175 00:27:44.150 00:27:52.919 Uttam Kumaran: Part of the dashboard development process, too, is like doing mock ups and sort of getting approval from the client. So right now, we’re sort of a little bit blind on Javi, which

176 00:27:53.462 00:27:55.759 Uttam Kumaran: is okay, for now we’re gonna

177 00:27:55.880 00:28:03.069 Uttam Kumaran: we’re getting a little bit better. But yeah. And I know, Jacob, I know, even looking at some of these tickets. There’s there’s not enough

178 00:28:03.360 00:28:05.630 Uttam Kumaran: in here to even like, get started. Like.

179 00:28:05.740 00:28:17.249 Uttam Kumaran: I just see basically the link to the dashboard. Everything else. Looks like kind of like AI generated. So I’ll I’ll message Nico about trying to give you more time. Give you more information.

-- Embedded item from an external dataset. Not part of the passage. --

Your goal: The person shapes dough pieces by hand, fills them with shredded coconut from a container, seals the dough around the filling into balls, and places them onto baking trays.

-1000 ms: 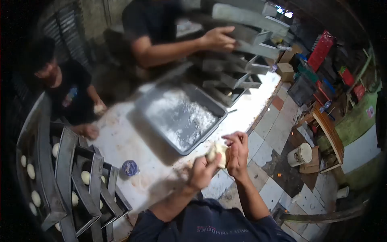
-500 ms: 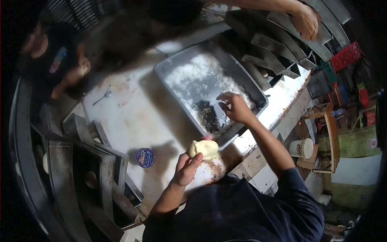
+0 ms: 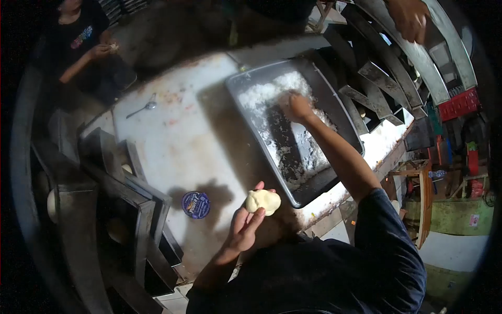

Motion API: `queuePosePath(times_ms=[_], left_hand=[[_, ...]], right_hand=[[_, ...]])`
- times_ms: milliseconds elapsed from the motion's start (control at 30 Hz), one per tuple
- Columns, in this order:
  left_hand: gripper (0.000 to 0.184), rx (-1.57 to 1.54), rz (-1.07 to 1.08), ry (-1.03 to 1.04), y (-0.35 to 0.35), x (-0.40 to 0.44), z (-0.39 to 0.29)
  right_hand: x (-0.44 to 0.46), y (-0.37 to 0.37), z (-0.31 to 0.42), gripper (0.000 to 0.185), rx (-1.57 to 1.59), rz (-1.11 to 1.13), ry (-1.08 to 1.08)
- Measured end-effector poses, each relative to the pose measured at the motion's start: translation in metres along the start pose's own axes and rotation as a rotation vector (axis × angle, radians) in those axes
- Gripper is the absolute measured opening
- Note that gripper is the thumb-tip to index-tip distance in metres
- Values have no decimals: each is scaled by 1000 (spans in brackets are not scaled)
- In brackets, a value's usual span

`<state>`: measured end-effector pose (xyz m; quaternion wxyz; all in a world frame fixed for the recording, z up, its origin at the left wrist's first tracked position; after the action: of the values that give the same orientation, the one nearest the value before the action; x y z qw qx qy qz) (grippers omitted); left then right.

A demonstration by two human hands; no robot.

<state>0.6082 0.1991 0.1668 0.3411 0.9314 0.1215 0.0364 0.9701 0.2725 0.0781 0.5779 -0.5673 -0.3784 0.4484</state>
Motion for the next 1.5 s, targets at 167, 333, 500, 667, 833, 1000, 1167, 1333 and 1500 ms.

180 00:28:17.380 00:28:21.590 Uttam Kumaran: Honestly, I would just put any questions you have about this dashboard.

181 00:28:21.740 00:28:24.149 Uttam Kumaran: like I would just put right in

182 00:28:24.340 00:28:26.380 Uttam Kumaran: the ticket or right in slack

183 00:28:26.690 00:28:31.589 Uttam Kumaran: and sort of just keep putting pressure on until you get those answered, because.

184 00:28:31.890 00:28:37.280 Uttam Kumaran: yeah, I’m I’m only looking at it now. And it’s just basically just the

185 00:28:37.950 00:28:40.279 Uttam Kumaran: it’s just the dashboard that’s there. There’s like, no content.

186 00:28:40.940 00:28:43.660 Jakob Kagel: Right? Okay. Sounds good.

187 00:28:45.560 00:28:48.470 Uttam Kumaran: Okay, perfect. Thanks everyone. I appreciate it.

188 00:28:48.470 00:28:49.794 Caio Velasco: Thank you. Thank you. Appreciate.

189 00:28:50.060 00:28:51.360 Uttam Kumaran: Talk soon bye.

190 00:28:51.360 00:28:51.890 Caio Velasco: Right.